## TRY IT
From the records below, copy every line that contains the word "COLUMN".

(Dataset records)
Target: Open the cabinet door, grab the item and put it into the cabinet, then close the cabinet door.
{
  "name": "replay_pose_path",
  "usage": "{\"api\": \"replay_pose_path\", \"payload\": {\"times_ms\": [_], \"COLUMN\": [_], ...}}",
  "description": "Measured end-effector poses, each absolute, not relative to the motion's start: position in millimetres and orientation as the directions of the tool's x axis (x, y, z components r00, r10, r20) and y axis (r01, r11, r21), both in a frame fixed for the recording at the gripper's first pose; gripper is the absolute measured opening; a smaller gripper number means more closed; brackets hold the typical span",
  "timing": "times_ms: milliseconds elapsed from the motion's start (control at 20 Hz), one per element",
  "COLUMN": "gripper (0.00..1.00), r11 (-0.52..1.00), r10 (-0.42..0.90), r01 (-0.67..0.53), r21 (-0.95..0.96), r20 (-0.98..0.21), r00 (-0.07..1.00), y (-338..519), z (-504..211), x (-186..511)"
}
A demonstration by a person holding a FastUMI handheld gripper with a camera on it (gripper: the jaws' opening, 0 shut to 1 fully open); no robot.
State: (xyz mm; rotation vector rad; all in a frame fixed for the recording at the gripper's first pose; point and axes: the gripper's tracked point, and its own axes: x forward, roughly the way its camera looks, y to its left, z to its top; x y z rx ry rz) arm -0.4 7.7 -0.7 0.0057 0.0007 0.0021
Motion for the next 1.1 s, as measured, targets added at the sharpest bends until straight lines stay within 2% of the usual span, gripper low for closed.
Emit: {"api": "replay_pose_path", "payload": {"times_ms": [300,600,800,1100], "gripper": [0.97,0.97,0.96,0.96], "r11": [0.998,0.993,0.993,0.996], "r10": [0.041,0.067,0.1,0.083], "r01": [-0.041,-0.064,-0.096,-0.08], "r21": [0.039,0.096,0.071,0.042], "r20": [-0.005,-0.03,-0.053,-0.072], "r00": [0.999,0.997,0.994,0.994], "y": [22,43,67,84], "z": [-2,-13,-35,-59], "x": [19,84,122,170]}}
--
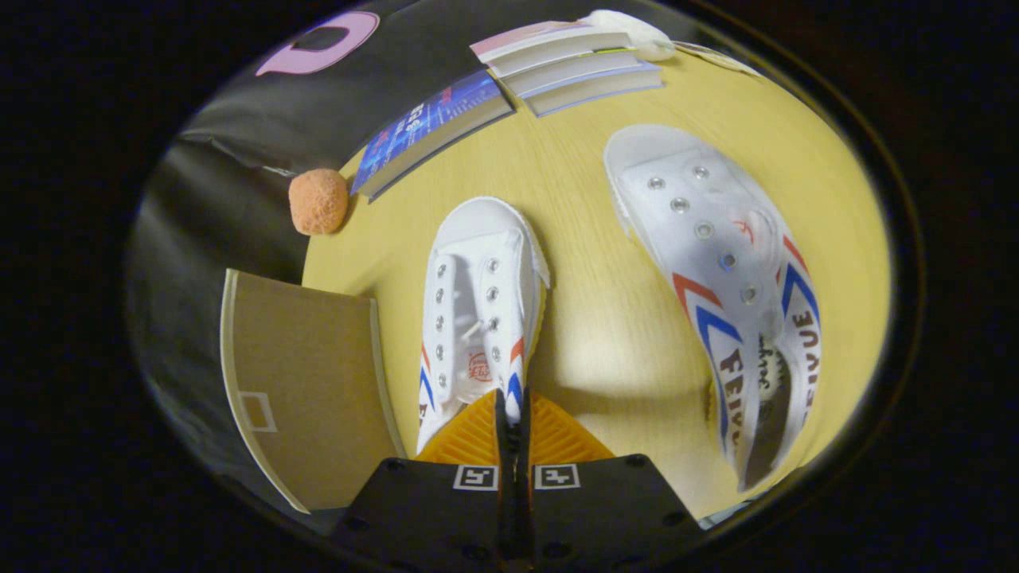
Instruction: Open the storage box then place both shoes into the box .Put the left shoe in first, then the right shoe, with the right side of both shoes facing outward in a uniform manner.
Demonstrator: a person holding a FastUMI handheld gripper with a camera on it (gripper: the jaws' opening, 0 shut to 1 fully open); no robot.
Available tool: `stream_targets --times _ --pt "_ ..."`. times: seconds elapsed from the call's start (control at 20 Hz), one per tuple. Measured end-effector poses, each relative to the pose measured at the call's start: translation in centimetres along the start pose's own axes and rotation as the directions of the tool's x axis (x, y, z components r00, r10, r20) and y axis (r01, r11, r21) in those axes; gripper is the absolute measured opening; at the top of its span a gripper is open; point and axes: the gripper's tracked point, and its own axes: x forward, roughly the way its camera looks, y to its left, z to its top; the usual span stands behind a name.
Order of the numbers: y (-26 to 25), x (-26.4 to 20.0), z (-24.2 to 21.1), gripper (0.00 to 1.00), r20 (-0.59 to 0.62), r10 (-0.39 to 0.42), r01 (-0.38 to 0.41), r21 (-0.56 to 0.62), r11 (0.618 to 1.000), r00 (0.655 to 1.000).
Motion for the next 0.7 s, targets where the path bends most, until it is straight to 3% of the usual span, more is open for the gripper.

## ANSWER SPACE
  "usage": "{\"api\": \"replay_pose_path\", \"payload\": {\"times_ms\": [_], \"COLUMN\": [_], ...}}",
  "COLUMN": "gripper (0.00..1.00), r11 (-0.52..1.00), r10 (-0.42..0.90), r01 (-0.67..0.53), r21 (-0.95..0.96), r20 (-0.98..0.21), r00 (-0.07..1.00), y (-338..519), z (-504..211), x (-186..511)"

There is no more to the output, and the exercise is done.